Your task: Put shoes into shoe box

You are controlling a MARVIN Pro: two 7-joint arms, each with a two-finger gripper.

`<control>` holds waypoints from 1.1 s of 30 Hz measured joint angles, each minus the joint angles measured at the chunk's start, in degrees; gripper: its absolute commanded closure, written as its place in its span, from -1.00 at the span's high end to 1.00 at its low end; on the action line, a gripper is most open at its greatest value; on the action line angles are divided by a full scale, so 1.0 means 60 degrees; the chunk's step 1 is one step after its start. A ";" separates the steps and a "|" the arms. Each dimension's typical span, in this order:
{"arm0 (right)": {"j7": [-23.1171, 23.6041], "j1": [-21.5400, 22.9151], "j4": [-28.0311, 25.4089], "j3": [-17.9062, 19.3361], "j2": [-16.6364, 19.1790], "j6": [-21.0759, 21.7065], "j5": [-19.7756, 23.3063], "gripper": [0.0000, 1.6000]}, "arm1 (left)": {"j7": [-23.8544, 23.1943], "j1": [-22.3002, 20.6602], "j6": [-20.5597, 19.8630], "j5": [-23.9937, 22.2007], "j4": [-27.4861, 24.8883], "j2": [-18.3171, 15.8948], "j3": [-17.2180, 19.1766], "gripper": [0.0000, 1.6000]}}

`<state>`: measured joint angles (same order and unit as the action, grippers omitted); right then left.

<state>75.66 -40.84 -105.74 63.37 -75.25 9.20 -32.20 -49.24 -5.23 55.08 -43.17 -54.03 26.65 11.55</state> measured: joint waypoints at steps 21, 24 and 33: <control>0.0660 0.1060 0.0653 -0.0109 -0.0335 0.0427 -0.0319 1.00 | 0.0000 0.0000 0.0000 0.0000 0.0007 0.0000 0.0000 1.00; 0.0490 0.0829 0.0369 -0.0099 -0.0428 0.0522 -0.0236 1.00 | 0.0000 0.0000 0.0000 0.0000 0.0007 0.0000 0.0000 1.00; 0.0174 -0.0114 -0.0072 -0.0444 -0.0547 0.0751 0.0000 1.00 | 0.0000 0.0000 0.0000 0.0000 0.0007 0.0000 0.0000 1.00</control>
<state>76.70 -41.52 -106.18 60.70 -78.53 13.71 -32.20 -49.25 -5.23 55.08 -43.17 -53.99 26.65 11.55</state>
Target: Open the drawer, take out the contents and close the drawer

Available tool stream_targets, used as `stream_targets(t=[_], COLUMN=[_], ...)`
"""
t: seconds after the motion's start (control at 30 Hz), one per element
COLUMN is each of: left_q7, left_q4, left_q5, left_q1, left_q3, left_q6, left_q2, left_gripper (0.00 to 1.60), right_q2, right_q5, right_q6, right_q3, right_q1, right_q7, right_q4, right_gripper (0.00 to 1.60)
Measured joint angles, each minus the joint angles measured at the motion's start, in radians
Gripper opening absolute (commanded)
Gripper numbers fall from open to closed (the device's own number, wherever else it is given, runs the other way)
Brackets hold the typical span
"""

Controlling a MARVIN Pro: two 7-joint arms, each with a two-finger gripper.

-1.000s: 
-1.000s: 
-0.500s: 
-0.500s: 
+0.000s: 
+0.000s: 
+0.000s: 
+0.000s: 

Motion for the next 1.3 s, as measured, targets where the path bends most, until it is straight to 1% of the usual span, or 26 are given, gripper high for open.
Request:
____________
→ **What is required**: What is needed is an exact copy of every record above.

→ **Response area**:
Your task: Put shoes into shoe box

You are controlling a MARVIN Pro: two 7-joint arms, each with a two-finger gripper.

`<control>` holds waypoints from 1.1 s of 30 Hz measured joint angles, each minus the joint angles measured at the chunk's start, in degrees; gripper: its absolute commanded closure, written as its place in its span, from -1.00 at the span's high end to 1.00 at its low end; on the action line, a gripper is most open at its greatest value; on the action line angles are divided by a full scale, so 1.0 means 60 degrees; the chunk's step 1 is one step after its start. A ";" separates the steps and a "|" the arms. Each dimension's typical span, in this order:
{"arm0 (right)": {"j7": [-23.1171, 23.6041], "j1": [-21.5400, 22.9151], "j4": [-28.0311, 25.4089], "j3": [-17.9062, 19.3361], "j2": [-16.6364, 19.1790], "j6": [-21.0759, 21.7065], "j5": [-19.7756, 23.3063], "gripper": [0.0000, 1.6000]}, "arm1 (left)": {"j7": [-23.8544, 23.1943], "j1": [-22.3002, 20.6602], "j6": [-20.5597, 19.8630], "j5": [-23.9937, 22.2007], "j4": [-27.4861, 24.8883], "j2": [-18.3171, 15.8948], "j3": [-17.2180, 19.1766], "gripper": [0.0000, 1.6000]}}

`<state>`: measured joint angles (same order and unit as the action, grippers omitted); right then left.

<state>75.66 -40.84 -105.74 63.37 -75.25 9.20 -32.20 -49.24 -5.23 55.08 -43.17 -54.03 26.65 11.55</state> measured: joint waypoints at steps 21, 24 and 33: <control>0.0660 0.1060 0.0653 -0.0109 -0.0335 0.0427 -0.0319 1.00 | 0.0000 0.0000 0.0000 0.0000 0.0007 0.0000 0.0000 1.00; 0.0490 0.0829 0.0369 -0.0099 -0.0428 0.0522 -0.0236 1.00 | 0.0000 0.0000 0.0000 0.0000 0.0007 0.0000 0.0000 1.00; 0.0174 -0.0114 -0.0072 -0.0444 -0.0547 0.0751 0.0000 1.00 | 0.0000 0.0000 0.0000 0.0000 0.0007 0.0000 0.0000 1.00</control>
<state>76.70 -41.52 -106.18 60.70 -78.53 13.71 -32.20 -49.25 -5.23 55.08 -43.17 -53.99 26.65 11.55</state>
Target: Open the drawer, take out the contents and close the drawer

Available tool stream_targets, used as `stream_targets(t=[_], COLUMN=[_], ...)`
"""
t: seconds after the motion's start (control at 30 Hz), one per element
COLUMN is each of: left_q7, left_q4, left_q5, left_q1, left_q3, left_q6, left_q2, left_gripper (0.00 to 1.60), right_q2, right_q5, right_q6, right_q3, right_q1, right_q7, right_q4, right_gripper (0.00 to 1.60)
Measured joint angles, each minus the joint angles measured at the motion's start, in radians
Gripper opening absolute (commanded)
Gripper numbers fall from open to closed (the device's own number, wherever else it is given, runs the other way)
Brackets hold the typical span
"""

Controlling a MARVIN Pro: two 7-joint arms, each with a two-finger gripper.

-1.000s: 
-1.000s: 
-0.500s: 
-0.500s: 
+0.000s: 
+0.000s: 
+0.000s: 
+0.000s: 

Motion for the next 1.3 s, as measured, targets where the path bends most, until it is straight to 1% of the usual span, or 26 are given, gripper high for open.
Request:

That concludes the answer to the exercise.